- TASK BRIEF:
From the entries below, retype only the lines from the one with "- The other" through the one with "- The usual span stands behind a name", exactly as written.

- RECORDS FOR THE TASK:
○ ○ ○

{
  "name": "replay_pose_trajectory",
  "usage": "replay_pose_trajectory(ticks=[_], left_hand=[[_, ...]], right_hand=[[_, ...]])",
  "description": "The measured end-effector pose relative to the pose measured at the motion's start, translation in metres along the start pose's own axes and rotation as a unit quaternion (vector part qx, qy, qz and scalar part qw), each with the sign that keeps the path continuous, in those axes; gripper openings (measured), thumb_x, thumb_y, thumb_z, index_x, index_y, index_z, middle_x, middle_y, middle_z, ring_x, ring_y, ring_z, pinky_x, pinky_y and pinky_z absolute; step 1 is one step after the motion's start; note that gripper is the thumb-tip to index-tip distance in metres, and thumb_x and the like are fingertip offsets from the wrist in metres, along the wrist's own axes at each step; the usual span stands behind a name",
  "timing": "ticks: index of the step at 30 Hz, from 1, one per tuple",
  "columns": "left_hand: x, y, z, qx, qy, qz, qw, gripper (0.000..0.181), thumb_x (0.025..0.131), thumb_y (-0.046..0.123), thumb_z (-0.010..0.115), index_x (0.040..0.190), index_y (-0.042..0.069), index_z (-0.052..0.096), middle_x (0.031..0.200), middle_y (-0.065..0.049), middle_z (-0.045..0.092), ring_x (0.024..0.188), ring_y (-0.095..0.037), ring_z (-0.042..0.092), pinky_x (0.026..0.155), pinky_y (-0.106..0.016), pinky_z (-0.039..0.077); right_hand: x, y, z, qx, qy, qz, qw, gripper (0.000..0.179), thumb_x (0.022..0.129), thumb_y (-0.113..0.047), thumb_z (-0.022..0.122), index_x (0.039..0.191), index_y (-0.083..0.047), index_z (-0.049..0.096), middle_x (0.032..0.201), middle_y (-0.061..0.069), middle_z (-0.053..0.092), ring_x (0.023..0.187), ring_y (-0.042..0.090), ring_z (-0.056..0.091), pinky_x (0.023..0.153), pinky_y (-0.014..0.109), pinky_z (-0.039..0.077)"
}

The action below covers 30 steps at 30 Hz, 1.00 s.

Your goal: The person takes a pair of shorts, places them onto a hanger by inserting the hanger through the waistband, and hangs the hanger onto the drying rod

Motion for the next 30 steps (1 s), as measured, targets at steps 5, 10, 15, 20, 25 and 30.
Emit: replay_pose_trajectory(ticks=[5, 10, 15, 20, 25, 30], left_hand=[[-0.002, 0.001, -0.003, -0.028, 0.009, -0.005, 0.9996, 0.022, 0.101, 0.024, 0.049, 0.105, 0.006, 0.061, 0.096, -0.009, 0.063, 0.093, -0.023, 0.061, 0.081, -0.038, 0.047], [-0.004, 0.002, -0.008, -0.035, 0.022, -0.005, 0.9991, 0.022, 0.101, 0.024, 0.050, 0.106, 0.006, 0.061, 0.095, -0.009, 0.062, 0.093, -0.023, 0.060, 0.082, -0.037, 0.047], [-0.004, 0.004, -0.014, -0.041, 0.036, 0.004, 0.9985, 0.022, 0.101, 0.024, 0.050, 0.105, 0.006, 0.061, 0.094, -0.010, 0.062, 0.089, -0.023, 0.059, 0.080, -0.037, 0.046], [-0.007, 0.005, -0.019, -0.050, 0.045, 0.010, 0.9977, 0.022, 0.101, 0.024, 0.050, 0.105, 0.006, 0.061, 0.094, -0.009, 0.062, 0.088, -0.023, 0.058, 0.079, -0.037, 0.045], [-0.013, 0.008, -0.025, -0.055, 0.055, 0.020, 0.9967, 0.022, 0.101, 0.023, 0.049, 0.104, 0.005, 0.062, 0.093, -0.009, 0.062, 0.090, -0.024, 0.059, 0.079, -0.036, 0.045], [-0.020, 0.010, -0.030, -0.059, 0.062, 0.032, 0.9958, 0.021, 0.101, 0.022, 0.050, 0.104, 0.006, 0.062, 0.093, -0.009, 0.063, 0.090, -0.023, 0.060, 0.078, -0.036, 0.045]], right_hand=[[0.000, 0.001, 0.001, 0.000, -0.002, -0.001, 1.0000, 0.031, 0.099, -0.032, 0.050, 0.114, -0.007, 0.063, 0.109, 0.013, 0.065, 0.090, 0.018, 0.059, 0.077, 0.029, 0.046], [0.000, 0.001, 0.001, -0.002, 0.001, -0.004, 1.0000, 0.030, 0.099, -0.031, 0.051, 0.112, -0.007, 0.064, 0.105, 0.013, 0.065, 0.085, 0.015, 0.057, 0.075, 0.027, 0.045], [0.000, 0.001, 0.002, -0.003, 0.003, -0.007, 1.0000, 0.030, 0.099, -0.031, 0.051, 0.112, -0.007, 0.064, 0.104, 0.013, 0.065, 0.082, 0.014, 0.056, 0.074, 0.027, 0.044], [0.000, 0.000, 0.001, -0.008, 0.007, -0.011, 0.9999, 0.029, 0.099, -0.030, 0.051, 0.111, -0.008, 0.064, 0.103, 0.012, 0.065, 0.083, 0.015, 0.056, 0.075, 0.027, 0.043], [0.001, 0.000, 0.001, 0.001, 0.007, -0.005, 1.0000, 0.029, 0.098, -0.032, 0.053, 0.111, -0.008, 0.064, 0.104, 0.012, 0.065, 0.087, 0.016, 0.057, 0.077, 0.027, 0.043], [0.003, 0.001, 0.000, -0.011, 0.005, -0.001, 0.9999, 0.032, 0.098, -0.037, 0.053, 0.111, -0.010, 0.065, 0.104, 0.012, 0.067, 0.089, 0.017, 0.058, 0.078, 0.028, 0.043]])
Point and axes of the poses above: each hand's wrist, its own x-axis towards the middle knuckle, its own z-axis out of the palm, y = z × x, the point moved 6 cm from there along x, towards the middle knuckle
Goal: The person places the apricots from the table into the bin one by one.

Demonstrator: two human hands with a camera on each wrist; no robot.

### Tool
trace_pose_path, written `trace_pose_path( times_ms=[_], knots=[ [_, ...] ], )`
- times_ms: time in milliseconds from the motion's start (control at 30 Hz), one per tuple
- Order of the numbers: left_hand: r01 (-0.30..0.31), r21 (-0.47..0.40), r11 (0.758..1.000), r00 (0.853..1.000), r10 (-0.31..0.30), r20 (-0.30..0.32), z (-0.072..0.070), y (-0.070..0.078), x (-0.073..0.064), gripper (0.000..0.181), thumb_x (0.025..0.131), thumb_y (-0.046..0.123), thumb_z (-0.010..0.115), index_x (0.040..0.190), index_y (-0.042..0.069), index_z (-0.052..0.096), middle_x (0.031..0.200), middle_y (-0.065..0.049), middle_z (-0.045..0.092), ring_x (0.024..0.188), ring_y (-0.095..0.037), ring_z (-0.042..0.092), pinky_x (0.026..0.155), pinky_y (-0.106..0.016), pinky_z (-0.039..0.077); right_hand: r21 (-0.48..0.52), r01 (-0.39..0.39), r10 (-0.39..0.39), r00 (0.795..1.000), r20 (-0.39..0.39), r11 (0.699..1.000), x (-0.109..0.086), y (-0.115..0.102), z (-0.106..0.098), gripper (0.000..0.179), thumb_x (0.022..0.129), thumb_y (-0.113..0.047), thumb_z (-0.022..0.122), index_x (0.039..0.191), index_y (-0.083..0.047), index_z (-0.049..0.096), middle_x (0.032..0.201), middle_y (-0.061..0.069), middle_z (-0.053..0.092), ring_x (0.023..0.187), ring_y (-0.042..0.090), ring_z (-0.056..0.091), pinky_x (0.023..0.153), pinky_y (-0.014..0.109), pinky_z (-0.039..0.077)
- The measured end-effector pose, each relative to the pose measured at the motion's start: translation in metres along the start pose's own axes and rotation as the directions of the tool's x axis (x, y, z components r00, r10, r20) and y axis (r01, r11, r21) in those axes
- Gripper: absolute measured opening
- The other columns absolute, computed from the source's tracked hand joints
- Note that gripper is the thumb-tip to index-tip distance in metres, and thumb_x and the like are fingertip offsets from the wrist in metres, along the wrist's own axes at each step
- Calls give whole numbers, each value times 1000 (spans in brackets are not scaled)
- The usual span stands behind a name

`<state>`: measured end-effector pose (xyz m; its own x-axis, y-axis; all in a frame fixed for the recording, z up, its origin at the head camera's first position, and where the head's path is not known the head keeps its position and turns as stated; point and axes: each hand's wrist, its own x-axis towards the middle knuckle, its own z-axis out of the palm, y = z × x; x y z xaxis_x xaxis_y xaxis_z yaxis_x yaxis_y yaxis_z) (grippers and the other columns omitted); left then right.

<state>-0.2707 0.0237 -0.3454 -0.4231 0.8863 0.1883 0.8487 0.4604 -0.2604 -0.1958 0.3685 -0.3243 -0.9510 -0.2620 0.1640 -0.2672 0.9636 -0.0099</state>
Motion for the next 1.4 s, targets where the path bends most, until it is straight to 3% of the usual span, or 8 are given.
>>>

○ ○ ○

- EXERCISE RESPONSE:
- The other columns absolute, computed from the source's tracked hand joints
- Note that gripper is the thumb-tip to index-tip distance in metres, and thumb_x and the like are fingertip offsets from the wrist in metres, along the wrist's own axes at each step
- Calls give whole numbers, each value times 1000 (spans in brackets are not scaled)
- The usual span stands behind a name

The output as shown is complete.